3. God's great and glorious plan reveals that belonging to his family is our great hope.

  1. The Jews of Jesus' day fell into same error that plagues many who call themselves Christians. Many Jews believed that if they could trace their lineage back to Abraham then they were automatically children of God. Jesus addressed this error head on in John 8:37-47. Listen to what Jesus says in verses 43-44. ‘If God were your Father, you would love Me, for I proceeded forth and came from God; nor have I come of Myself, but He sent Me. Why do you not understand My speech? Because you are not able to listen to My word. You are of your father the devil, and the desires of your father you want to do. He was a murderer from the beginning, and does not stand in the truth, because there is no truth in him. When he speaks a lie, he speaks from his own resources, for he is a liar and the father of it.'  They were descendants of Abraham, but children of the devil because that which is born of the flesh is flesh. You may come from a godly family stretching back hundreds of years, your family tree may be more holy than that of Jesus, but it does not mean or guarantee that you are a child of God. When Jesus says, ‘Most assuredly I say to you, unless one is born again, he cannot see the kingdom of heaven' he is declaring a truth that applies to everyone. You may be born into a godly family, and that is a glorious privilege, but you must be born again into the family of God. It is as Jesus said, ‘that which is born of the flesh is flesh, and that which is born of the Spirit is spirit.'  Ruth, like every true believer was saved by God in Christ Jesus and not by the family she descended from.

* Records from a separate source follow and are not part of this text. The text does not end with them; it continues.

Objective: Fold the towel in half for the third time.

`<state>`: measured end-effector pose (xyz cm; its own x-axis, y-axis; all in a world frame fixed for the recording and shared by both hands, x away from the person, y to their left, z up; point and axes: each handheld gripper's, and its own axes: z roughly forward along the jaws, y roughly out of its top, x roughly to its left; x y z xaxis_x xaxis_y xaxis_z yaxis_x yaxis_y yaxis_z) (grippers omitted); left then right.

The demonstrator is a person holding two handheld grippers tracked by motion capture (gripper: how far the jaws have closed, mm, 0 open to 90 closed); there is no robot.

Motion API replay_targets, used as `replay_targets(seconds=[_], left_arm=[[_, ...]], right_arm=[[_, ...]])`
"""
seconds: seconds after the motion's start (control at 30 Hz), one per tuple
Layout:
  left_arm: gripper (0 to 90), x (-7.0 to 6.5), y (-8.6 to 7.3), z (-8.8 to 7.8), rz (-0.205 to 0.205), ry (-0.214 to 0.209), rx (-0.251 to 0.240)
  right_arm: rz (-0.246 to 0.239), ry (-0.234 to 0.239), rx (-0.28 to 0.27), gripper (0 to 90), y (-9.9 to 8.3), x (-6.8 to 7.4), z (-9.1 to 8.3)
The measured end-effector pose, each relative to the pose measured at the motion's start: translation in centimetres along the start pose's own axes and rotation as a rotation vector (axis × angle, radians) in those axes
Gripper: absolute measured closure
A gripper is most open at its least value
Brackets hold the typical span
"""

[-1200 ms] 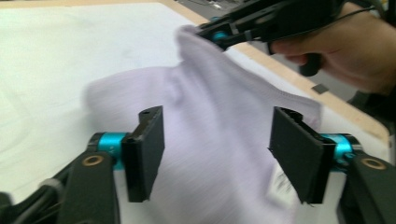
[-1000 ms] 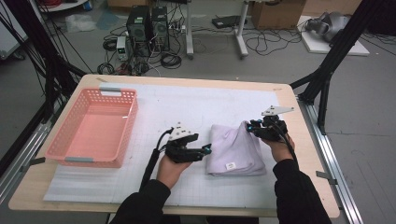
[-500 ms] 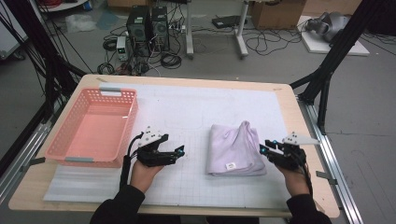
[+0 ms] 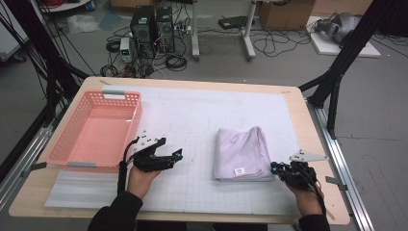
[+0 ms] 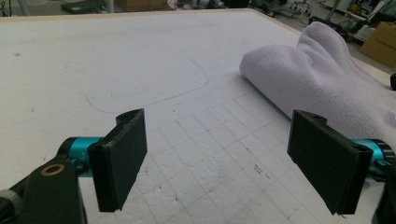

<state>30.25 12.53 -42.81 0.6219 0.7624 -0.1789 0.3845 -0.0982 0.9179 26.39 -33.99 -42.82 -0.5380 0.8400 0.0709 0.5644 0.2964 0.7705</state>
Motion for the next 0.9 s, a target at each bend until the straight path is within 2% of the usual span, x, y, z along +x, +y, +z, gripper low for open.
replay_targets(seconds=[0.07, 0.17, 0.3, 0.37, 0.4, 0.47, 0.53, 0.63, 0.7, 0.8, 0.87, 0.9], left_arm=[[20.2, 0.1, 0.1, -0.1, 0.006, 0.000, 0.001], [20.3, 0.1, 0.1, -0.2, 0.004, -0.003, 0.001], [20.2, 0.0, -0.1, -0.3, 0.007, -0.002, 0.011], [20.3, 0.0, -0.2, -0.2, 0.011, -0.005, 0.015], [20.2, 0.0, -0.2, -0.2, 0.009, -0.004, 0.016], [20.3, 0.0, -0.2, -0.2, 0.008, -0.004, 0.017], [20.3, 0.1, -0.2, -0.2, 0.007, -0.004, 0.019], [20.2, 0.1, -0.2, -0.2, 0.005, -0.004, 0.017], [20.3, 0.1, -0.2, -0.2, 0.000, -0.001, 0.012], [20.3, 0.1, -0.2, -0.2, 0.000, 0.000, 0.014], [20.3, 0.1, -0.2, -0.2, -0.004, 0.001, 0.012], [20.3, 0.1, -0.2, -0.2, 0.000, 0.000, 0.015]], right_arm=[[0.016, 0.011, -0.044, 68.3, 0.3, 0.1, -0.3], [0.017, 0.046, -0.095, 67.0, 1.1, 0.8, -0.3], [0.024, 0.094, -0.056, 61.5, 1.8, 1.8, 1.5], [0.055, 0.093, -0.023, 61.1, 1.8, 1.9, 2.4], [0.067, 0.104, -0.015, 65.7, 1.8, 1.9, 2.7], [0.075, 0.112, -0.010, 84.1, 1.6, 2.0, 2.6], [0.060, 0.118, -0.023, 86.7, 1.5, 1.9, 2.1], [0.039, 0.078, -0.050, 87.1, 1.4, 1.8, 0.9], [0.032, 0.037, -0.043, 87.0, 1.2, 1.7, 0.2], [0.055, -0.031, -0.029, 86.9, 0.9, 1.1, -0.8], [0.065, -0.080, 0.015, 86.9, 0.7, 0.9, -1.3], [0.067, -0.089, 0.039, 86.7, 0.6, 0.8, -1.2]])
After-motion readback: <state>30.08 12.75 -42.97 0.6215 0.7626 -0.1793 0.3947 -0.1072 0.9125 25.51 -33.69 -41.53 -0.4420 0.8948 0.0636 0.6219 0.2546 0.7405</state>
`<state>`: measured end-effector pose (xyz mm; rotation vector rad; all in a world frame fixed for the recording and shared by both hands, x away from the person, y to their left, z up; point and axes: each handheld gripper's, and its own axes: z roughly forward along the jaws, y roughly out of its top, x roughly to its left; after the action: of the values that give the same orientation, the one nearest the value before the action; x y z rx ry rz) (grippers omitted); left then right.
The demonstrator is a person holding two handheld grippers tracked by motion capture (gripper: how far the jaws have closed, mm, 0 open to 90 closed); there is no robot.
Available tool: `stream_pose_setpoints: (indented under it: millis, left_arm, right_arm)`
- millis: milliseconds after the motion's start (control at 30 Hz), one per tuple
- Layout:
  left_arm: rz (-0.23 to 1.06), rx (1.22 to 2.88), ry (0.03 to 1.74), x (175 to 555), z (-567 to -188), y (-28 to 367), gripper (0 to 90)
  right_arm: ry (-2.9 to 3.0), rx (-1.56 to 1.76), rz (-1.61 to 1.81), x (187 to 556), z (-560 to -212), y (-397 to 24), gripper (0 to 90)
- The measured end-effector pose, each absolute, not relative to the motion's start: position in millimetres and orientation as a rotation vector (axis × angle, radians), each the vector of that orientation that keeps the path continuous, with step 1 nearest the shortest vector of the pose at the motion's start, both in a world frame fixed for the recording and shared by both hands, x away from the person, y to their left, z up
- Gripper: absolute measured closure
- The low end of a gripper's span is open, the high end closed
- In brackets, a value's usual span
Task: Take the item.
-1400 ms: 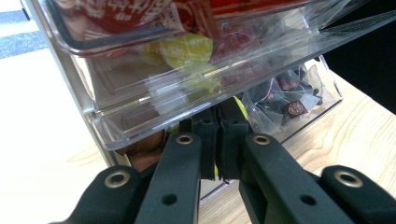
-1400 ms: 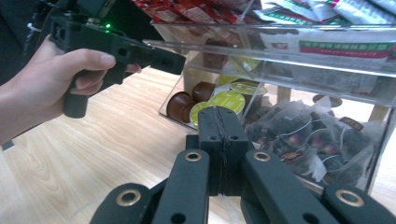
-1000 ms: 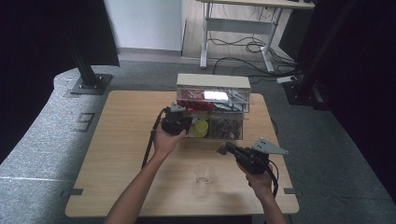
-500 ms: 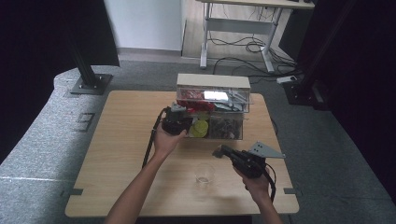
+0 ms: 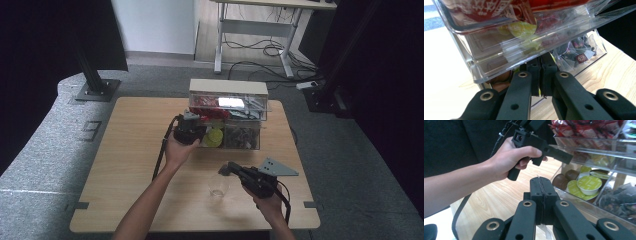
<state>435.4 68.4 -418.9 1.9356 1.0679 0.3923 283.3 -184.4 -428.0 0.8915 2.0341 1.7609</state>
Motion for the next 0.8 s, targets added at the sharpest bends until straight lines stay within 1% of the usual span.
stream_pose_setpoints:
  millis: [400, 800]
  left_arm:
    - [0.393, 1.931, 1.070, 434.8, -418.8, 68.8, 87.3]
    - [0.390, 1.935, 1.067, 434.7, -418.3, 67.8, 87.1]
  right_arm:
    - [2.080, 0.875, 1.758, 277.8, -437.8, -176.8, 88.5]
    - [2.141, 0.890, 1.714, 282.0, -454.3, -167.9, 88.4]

  2. It is important to take note that Matthew 1:1 says, ‘The book of the genealogy of Jesus Christ, the Son of David, the Son of Abraham.' Why does Matthew emphasise David and Abraham? It was with Abraham and David that God made the most important covenants concerning the promised Messiah. In the Abrahamic Covenant, God promises the childless Abram a son. Through this seed Abraham would be the father of a great nation. God also promised that through this seed all nations would be blessed. In the Davidic Covenant God promises that David's dynasty will be eternal. From the line of David the eternal King would be born. Jesus is both the seed of Abraham and the seed of David, he is the one through whom all nations are blessed, and he is the King of Kings. Jesus is also the one with whom God makes the New Covenant which secures full salvation for all his people. The New Covenant was not made with a sinful man who would be a covenant-breaker but with God the Son who would secure every pledge and promise of the covenant forever. Listen to John 1:12-13 concerning the blessing of the covenant, ‘but as many as received Him, to them He gave the right to become children of God, to those who believe in His name: who were born, not of blood, nor of the will of the flesh, nor of the will of man, but of God.' Notice believers have the God given right to be the children of God. Belonging to God's family through the second birth is all important.

Conclusion.

Through Naomi and Ruth God was unfolding his glorious plan to send the Saviour to save his people from their sins and make them the children of God. The greatness of that plan was revealed in the coming of Jesus Christ and his glorious work of atonement. Through you and I God continues to unfold his glorious plan that will culminate in the second coming of King Jesus. When Jesus comes again the Lamb's book of life will reveal all who belong to the family of God. By God's grace believers know with assurance that their names are in the Lamb's Book of Life. Do you have this assurance?